Problem to work on:
Transcribe every line of the material below exactly, leaving out the pictures.

===== Exercise data =====

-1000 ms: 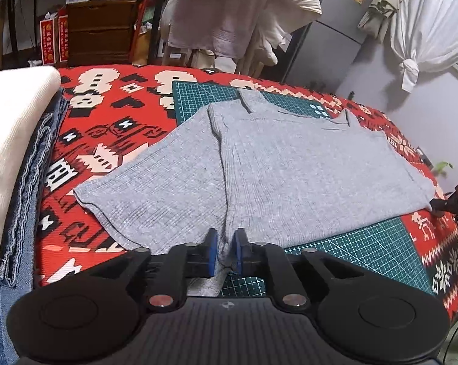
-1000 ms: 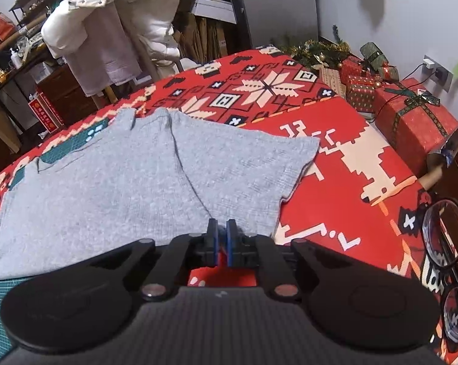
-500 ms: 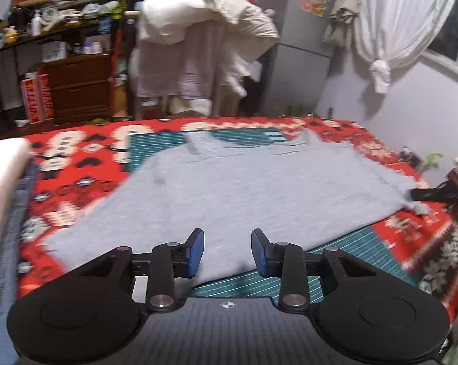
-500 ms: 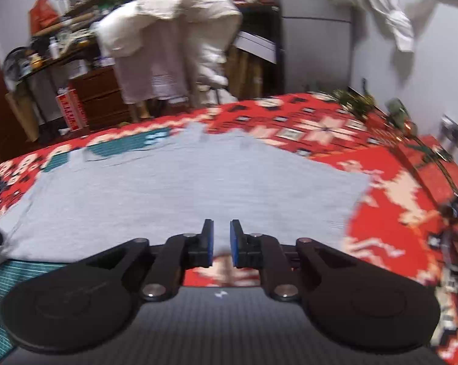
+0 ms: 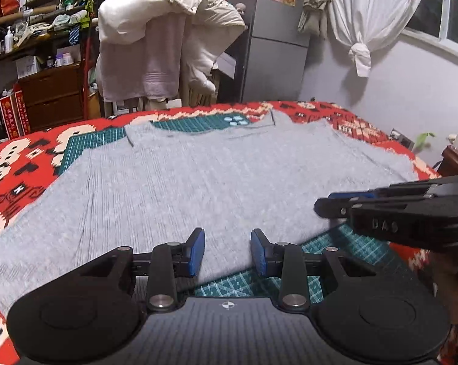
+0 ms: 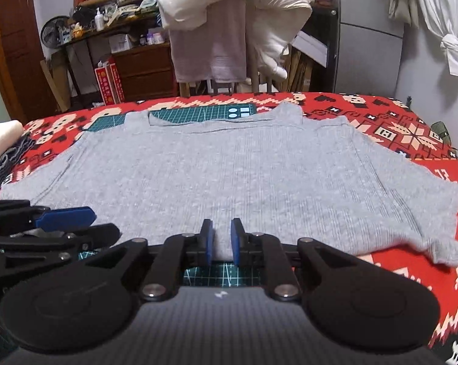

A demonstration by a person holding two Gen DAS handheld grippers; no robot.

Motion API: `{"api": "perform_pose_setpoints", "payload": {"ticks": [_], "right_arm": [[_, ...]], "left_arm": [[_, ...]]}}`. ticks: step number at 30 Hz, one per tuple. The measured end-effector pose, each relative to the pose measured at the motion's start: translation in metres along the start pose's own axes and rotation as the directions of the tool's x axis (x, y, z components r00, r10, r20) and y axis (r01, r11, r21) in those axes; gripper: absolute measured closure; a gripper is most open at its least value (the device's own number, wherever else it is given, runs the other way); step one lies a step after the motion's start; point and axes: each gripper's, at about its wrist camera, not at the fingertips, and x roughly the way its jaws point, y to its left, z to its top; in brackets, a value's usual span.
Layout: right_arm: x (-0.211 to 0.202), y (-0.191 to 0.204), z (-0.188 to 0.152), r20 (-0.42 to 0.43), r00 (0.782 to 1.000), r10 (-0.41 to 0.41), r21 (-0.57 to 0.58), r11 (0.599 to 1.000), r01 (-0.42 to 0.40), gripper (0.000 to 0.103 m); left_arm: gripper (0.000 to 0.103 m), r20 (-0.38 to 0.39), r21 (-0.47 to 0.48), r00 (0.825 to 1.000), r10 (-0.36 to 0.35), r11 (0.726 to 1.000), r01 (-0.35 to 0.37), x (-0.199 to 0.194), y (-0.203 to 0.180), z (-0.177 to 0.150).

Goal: Fold clothes

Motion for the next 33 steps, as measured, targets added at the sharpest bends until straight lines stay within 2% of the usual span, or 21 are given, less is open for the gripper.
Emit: {"api": "perform_pose_setpoints", "payload": {"ticks": [5, 14, 18, 33], "right_arm": [[-0.004, 0.004, -0.008, 0.018, 1.0, -0.004, -0.054, 0.999, 0.005, 0.075], [-0.008, 0.009, -0.019, 0.066, 0.998, -0.023, -0.081, 0.996, 0.029, 0.069], [-0.007, 0.007, -0.02, 0.066, 0.998, -0.013, -0.075, 0.997, 0.018, 0.061], [-0.007, 0.006, -0.019, 0.067, 0.998, -0.014, -0.075, 0.997, 0.019, 0.06]], "left_arm": [[0.067, 0.026, 0.029, 1.0, 0.013, 0.999, -0.014, -0.001, -0.006, -0.006], [0.059, 0.025, 0.044, 1.0, 0.012, 0.999, -0.013, 0.001, -0.009, -0.007], [0.047, 0.02, 0.053, 1.0, -0.008, 0.999, 0.006, 0.003, -0.01, -0.007], [0.046, 0.017, 0.058, 1.0, -0.013, 0.998, 0.012, 0.004, -0.011, -0.007]]}}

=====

Exercise answer:
-1000 ms: 
-1000 ms: 
-500 ms: 
-500 ms: 
+0 ms: 
+0 ms: 

A demonstration by a person holding two Gen DAS handheld grippers; no robot.

Motion API: `{"api": "perform_pose_setpoints", "payload": {"ticks": [_], "right_arm": [[_, ...]], "left_arm": [[_, ...]]}}`. ticks: step number at 30 Hz, one per tuple. The measured end-effector pose, each relative to the pose measured at the motion's start: translation in metres along the start pose's own axes and rotation as the directions of the tool's x axis (x, y, z components r00, r10, r20) and y axis (r01, r11, r21) in those axes; gripper: absolute measured closure; a gripper is most open at its least value (the device's own number, wherever else it is given, runs the other way); step one lies a step after the motion's start; point and axes: each gripper's, at about its wrist camera, not at the fingertips, and x roughly the way its jaws point, y to its left, z to its top; in brackets, a value's usual span.
Layout: right_arm: x (-0.211 to 0.202), y (-0.191 to 0.204), z (-0.188 to 0.152), r20 (-0.42 to 0.43), r00 (0.782 to 1.000), r10 (-0.41 to 0.41), r21 (-0.57 to 0.58), r11 (0.599 to 1.000), r01 (-0.42 to 0.40), gripper (0.000 to 0.103 m); left_arm: gripper (0.000 to 0.103 m), r20 (-0.38 to 0.39), r21 (-0.47 to 0.48), r00 (0.825 to 1.000), r10 (-0.36 to 0.35), r11 (0.726 to 1.000), r01 (-0.35 to 0.37), x (-0.199 to 0.194), y (-0.203 to 0.180), z (-0.177 to 0.150).

Goal: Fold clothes

Motion for the next 33 steps, as measured, targets added at the sharpest bends until straight lines stay within 2% of the usual span, or 21 are given, less is open for the gripper.
Emit: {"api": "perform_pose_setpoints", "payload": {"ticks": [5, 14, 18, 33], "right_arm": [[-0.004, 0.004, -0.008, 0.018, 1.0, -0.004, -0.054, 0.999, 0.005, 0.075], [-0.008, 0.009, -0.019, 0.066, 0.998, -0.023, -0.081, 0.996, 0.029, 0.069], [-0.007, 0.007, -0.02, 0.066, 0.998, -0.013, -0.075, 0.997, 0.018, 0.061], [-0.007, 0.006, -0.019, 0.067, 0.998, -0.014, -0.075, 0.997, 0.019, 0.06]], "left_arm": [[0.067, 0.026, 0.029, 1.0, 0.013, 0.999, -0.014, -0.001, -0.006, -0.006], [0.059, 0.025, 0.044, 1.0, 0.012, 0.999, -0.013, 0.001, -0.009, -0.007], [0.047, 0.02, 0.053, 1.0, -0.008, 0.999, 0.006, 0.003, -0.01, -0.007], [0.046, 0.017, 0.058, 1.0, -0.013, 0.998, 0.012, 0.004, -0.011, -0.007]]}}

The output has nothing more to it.